Who the koi pattern boy?

Because I've got a boy way more "merican" than that one:


----------



## FinnDublynn (Feb 27, 2015)

'murica!


----------



## AukWord (Mar 15, 2015)

Yes, more properly spelled with that "u."


----------



## FinnDublynn (Feb 27, 2015)

lol... i Wasn't trying to correct. I was just joining in lol


----------



## AukWord (Mar 15, 2015)

Oh, I knew already ;-)

But, don't you just kinda wanna fly that boy from a flagpole, for Memorial Day and the 4th?


----------



## FinnDublynn (Feb 27, 2015)

Honestly? No... It's fun at moments, but quite frankly, sometimes I feel like all it does it perpetrate the idea that American's are fat and stupid. When it's used in the joking manner, like now, etc, it's one thing. But when celebrating the Country, it's a little disrespectful. Maybe that's just the military childhood I had... but any other time, I think I would!!! lol!!


----------



## AukWord (Mar 15, 2015)

I tend to use it with sick black humor, when I feel someone is being stupidly, blindly faithful to some dumb delusion that we cannot make mistakes here in America, that we have no room for improvement, and that if you disagree with those notions, you ought to jump in the ocean and start paddling.
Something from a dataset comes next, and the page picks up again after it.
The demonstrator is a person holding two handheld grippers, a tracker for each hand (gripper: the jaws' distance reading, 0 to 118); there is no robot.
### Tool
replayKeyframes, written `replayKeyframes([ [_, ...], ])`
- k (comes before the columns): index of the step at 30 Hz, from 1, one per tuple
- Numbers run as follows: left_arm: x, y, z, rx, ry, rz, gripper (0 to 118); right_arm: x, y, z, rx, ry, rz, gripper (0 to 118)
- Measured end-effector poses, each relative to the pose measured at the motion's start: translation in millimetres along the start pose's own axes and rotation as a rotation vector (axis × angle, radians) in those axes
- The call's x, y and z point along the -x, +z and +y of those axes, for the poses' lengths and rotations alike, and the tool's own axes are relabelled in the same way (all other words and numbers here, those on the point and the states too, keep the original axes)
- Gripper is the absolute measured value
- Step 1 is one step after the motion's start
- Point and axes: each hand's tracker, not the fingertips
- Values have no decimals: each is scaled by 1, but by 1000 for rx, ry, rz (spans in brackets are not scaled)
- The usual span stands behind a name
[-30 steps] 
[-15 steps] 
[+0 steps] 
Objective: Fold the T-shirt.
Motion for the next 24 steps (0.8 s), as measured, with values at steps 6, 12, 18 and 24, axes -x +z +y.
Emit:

Jingoism, in other words. Do not like.

But, in this thread, I think it's just all in good fun, because of my patriotic-coloring on my boyz.


----------



## FinnDublynn (Feb 27, 2015)

Indeed. Which is why I had fun with it, too lol. But like I said, Memorial day and the 4th? nah. not for me. lol


----------



## Sadist (Jan 1, 2015)

Oh, no! With the eggs. Better luck next time.


----------



## Ganggreenkhan (Jul 15, 2015)

AukWord said:


> Who the koi pattern boy?
> 
> Because I've got a boy way more "merican" than that one:


Yep dats a 'merica fish


----------